School of Biotechnology, Jiangnan University, Wuxi, Jiangsu 214122, China.
Key Laboratory of Industrial Biotechnology, MOE, Jiangnan University, Wuxi, Jiangsu 214122, China.
ACS Synth Biol. 2023 Dec 15;12(12):3716-3729. doi: 10.1021/acssynbio.3c00519. Epub 2023 Dec 5.
Riboswitches are noncoding RNA switches that are largely utilized in bacteria and play a significant role in synthetic biology.

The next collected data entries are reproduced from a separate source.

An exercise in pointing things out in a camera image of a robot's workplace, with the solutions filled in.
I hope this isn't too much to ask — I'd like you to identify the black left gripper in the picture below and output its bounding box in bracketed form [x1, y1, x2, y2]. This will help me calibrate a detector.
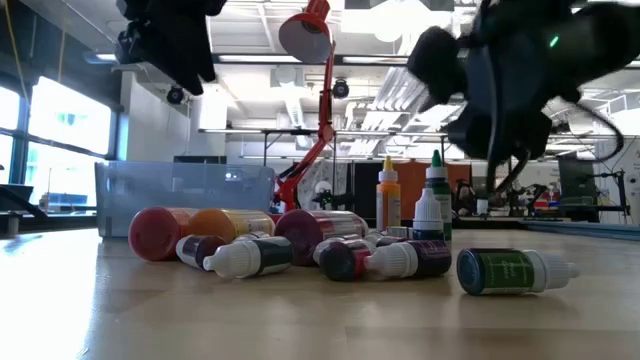
[119, 0, 229, 96]

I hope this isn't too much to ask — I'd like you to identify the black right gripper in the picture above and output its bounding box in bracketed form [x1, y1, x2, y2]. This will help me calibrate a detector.
[407, 0, 576, 161]

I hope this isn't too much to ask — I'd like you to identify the large green colouring bottle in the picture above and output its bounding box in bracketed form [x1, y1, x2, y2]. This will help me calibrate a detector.
[424, 149, 454, 242]

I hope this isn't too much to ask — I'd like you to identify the large orange colouring bottle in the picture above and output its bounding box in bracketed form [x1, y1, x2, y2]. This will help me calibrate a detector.
[375, 155, 402, 232]

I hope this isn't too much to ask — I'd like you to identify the translucent grey plastic bin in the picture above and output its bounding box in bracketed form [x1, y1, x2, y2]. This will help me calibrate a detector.
[94, 160, 277, 239]

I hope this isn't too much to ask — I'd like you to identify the large yellow colouring bottle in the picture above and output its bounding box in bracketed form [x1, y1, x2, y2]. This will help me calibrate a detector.
[188, 208, 276, 244]

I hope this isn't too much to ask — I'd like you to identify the small leaf green colouring bottle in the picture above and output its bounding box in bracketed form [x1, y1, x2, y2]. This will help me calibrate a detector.
[455, 248, 581, 297]

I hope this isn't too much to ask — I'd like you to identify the large red-orange colouring bottle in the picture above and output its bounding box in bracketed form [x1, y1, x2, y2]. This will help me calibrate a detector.
[128, 207, 201, 263]

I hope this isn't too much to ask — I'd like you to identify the small dark red colouring bottle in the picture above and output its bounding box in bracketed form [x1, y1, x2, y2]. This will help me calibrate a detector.
[175, 234, 226, 271]

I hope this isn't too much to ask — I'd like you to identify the small red-label colouring bottle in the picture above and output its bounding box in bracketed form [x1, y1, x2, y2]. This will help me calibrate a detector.
[318, 239, 374, 283]

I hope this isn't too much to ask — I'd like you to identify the large burgundy colouring bottle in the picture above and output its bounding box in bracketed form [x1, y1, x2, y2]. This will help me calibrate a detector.
[274, 209, 370, 267]

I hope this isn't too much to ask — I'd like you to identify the small dark green colouring bottle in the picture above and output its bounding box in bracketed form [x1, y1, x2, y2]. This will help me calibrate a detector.
[202, 236, 295, 280]

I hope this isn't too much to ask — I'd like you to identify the long ceiling light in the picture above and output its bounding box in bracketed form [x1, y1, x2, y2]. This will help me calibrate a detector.
[342, 54, 410, 66]
[218, 53, 301, 63]

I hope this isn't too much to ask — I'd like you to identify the orange partition panel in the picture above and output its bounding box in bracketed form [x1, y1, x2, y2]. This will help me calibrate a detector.
[388, 162, 472, 219]

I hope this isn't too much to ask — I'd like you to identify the red desk lamp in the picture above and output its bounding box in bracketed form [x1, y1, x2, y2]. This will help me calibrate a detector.
[273, 0, 337, 214]

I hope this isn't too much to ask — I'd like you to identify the black monitor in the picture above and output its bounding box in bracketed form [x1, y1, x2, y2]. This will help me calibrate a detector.
[558, 158, 600, 222]

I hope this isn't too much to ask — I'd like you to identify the large window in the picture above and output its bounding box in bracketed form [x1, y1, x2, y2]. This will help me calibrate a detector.
[0, 74, 114, 211]

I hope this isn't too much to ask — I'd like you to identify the black partition panel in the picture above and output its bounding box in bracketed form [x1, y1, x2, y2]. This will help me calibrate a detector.
[348, 160, 381, 219]

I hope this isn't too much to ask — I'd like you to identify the small purple colouring bottle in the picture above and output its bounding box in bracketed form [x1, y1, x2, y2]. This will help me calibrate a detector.
[363, 240, 453, 280]

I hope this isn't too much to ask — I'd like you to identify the black background stand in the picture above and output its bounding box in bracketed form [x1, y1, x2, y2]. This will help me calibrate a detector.
[574, 168, 630, 214]

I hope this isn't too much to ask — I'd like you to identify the grey side desk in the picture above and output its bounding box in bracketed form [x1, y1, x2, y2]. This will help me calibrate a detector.
[0, 183, 50, 239]

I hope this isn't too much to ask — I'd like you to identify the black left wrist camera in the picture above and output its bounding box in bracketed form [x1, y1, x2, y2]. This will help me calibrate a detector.
[114, 22, 150, 66]

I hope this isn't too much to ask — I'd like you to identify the black metal rack frame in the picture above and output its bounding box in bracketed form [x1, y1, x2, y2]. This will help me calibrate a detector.
[262, 128, 516, 216]

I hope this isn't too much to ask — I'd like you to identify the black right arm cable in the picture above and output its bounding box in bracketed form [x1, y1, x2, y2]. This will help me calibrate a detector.
[569, 97, 626, 164]

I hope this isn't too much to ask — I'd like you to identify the yellow hanging cable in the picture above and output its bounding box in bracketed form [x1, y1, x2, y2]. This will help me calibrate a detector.
[2, 0, 26, 104]

Nonetheless, their natural counterparts possess lengthy sequences and intricate structures, posing challenges for their modular integration into complex gene circuits. Consequently, it is imperative to develop simplified synthetic riboswitches that can be effortlessly incorporated into gene circuits. The conventional approach to generate synthetic riboswitches entails tedious library construction and extensive screening, which frequently yields suboptimal performance. To overcome this obstacle, alternative methods are urgently needed. In this study, we created a novel approach to designing a diverse set of transcription-activating riboswitches that exhibit high performance and broad compatibility. The strategy involved starting with a synthetic theophylline RNA aptamer and designing an expression platform that forms a transcriptional terminator in its inactive state but switches to an antiterminator when it is activated. Several sequences were designed, constructed, and subjected to virtual screening, resulting in the identification of two transcription-activating riboswitches. These riboswitches were then engineered to reduce the basal leakage and increase the activation level through extending the hairpin region using a screened random sequence. These architecturally minimal synthetic riboswitches were highly adapted to different constitutive promoters in a modular manner, generating a differentially responsive output to theophylline. As a proof-of-principle, the synthetic riboswitches were applied to rewire a synthetic quorum-sensing circuit (QSC). The reprogrammed QSC successfully modulated the temporal responsive profile against the activation. This strategy is expected to expand the variety of high-performance riboswitches that are responsive to different ligands, thereby further facilitating the design of complex genetic circuits.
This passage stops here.